Unhappy EmployeeI would say you hired the wrong person. If somebody’s doing something they don’t like doing, then somewhere in the interview process, you miss the boat.

I always say I don’t hire 7s on the scale of 1 to 10. If you interview somebody and you think they’re a 7, they’re probably a 5 because when you interview them, you’re excited and you think they’re going to be great. But if they’re a 7, they’re extraordinarily average.

For critical hires, you’ve got to hire only 8s and above. They’re the only ones who generate major revenue, can oversee other people, have leadership skills, can handle a high-level client, and can handle a high-level problem. If you have everybody below 7, they can’t solve problems, they can’t deal with your high-end clients, they can’t train anybody because they’re not good enough, because you don’t want to duplicate a 6.

So I think that’s one of the key things, is that just in the hiring process, trying to get that right from the beginning, that’s sensible.

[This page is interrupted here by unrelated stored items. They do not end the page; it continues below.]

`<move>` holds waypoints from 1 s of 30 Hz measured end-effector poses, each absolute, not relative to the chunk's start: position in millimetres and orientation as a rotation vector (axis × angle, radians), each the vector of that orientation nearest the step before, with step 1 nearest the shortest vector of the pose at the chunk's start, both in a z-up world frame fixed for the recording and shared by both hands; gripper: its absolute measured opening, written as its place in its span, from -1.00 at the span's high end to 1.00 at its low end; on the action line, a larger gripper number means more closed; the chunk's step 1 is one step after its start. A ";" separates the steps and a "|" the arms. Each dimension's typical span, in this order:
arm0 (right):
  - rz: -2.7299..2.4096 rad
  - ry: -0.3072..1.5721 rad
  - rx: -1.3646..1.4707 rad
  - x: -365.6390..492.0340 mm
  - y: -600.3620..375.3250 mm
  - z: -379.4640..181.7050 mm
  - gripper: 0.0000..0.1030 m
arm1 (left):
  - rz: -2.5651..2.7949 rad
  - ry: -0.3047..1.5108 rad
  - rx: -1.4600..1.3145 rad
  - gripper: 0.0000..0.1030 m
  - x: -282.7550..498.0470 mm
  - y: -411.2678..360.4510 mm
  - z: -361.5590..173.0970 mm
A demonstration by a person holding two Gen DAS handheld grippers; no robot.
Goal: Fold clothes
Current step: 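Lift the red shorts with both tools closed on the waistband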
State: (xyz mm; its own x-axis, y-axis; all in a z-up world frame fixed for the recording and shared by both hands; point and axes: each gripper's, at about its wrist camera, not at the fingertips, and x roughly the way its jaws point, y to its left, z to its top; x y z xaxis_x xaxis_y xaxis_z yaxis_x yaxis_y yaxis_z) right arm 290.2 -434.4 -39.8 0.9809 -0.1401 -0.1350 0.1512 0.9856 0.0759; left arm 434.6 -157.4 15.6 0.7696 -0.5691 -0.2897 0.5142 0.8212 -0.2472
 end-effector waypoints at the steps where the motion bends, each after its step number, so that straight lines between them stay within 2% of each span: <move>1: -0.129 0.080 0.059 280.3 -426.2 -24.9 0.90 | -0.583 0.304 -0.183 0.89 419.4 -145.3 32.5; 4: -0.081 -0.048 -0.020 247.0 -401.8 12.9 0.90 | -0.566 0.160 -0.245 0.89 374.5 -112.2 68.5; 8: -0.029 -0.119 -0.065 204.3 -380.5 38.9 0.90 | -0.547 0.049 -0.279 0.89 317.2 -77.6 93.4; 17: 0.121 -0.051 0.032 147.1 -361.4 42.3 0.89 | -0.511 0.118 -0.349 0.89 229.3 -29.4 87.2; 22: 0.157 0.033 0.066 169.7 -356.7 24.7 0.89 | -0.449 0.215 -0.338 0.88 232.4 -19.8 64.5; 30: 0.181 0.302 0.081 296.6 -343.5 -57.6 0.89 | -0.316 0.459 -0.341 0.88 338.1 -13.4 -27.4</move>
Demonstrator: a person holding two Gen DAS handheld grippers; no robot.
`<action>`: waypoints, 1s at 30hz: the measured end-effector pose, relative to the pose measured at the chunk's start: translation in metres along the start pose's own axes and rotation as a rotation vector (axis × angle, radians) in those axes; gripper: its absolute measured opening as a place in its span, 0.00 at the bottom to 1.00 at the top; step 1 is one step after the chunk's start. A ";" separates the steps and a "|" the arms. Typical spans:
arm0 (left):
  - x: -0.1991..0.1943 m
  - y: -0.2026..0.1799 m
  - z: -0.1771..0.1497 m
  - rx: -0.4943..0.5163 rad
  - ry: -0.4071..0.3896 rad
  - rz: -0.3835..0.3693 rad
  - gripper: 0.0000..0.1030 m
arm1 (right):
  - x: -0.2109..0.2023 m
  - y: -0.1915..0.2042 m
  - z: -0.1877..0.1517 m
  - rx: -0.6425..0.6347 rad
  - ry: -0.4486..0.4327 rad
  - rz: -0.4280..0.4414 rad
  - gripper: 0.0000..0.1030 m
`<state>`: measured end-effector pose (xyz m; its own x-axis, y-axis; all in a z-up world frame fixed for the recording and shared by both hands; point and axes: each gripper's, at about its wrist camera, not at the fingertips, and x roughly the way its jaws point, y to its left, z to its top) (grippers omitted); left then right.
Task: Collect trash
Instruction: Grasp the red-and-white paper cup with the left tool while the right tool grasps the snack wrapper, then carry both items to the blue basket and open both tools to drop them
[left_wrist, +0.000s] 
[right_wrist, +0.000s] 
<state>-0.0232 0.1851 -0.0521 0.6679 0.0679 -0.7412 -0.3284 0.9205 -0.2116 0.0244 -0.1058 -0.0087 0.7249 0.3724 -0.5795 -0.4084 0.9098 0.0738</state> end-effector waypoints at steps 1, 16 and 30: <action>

I never make it personal because the bottom line is you’re there to run the company, and at the end of the day, you may have to let that person go. I understand the culture thing like the Zappos story with Tony Hsieh, but I found that if you get too close to employees, what always ends up happening is their production goes down and then you start hearing all the personal sob stories and they become an excuse to suck for the next six months so I don’t want to know that.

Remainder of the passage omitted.